▶ _ABOUT THIS EXERCISE_
Every line with "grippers" in it must be copied from the data.

▶ _INFORMATION SHOWN_
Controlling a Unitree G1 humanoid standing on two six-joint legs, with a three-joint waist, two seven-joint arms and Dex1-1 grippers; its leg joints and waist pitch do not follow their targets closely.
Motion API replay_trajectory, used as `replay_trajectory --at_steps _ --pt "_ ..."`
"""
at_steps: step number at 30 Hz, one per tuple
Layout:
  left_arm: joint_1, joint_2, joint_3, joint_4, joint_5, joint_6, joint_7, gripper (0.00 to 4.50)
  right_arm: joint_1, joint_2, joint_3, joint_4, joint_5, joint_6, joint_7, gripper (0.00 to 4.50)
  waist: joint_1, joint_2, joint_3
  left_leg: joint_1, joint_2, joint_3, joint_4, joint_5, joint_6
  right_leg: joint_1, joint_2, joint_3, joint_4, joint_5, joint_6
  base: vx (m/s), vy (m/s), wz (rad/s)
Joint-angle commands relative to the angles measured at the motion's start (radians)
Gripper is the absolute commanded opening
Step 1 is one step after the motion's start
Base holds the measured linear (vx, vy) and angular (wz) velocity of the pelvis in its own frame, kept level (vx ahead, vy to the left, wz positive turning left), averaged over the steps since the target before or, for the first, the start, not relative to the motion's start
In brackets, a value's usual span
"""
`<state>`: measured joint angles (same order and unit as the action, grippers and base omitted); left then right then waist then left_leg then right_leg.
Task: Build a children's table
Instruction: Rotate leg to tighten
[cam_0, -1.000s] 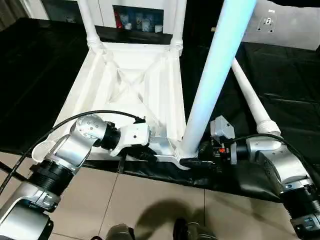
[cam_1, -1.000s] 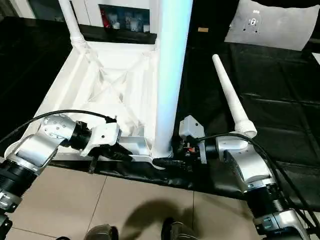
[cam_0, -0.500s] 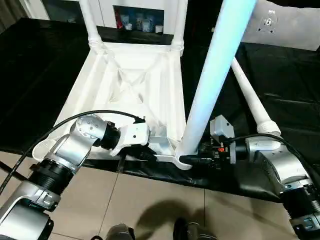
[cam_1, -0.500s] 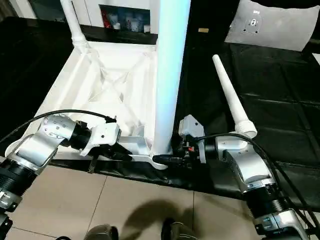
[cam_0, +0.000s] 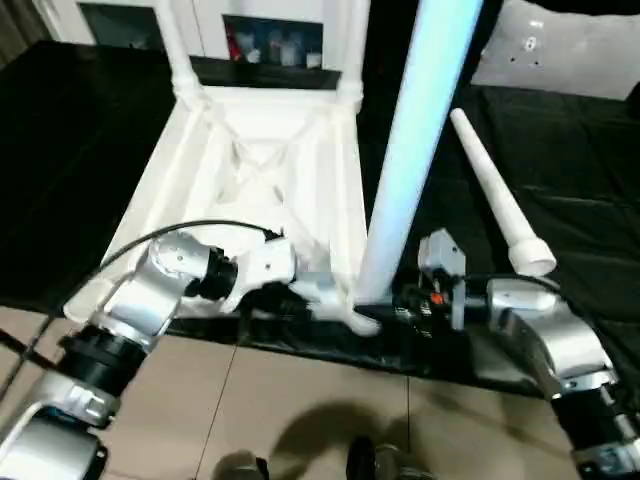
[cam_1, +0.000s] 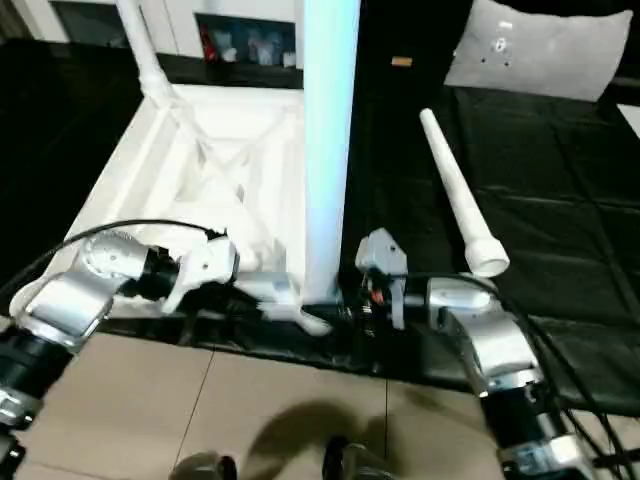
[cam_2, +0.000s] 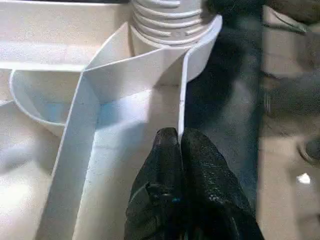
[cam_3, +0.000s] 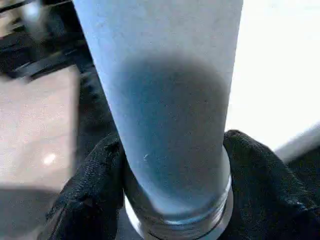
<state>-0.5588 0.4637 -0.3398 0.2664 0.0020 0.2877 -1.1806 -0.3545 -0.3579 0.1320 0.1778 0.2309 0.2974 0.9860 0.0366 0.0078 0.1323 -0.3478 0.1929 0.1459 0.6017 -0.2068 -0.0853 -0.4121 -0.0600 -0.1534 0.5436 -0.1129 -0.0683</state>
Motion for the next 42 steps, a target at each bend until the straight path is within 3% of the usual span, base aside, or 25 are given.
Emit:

▶ _RESULT_
Controlling a Unitree G1 humanoid standing on two six-joint legs, with a three-joint waist, two seven-joint arms and Dex1-1 grippers; its leg joints and waist pitch do not follow their targets closely.
`<state>`: measured joint angles (same order and unit as the action, grippers and base omitted); left then right then waist then left_leg then right_leg.

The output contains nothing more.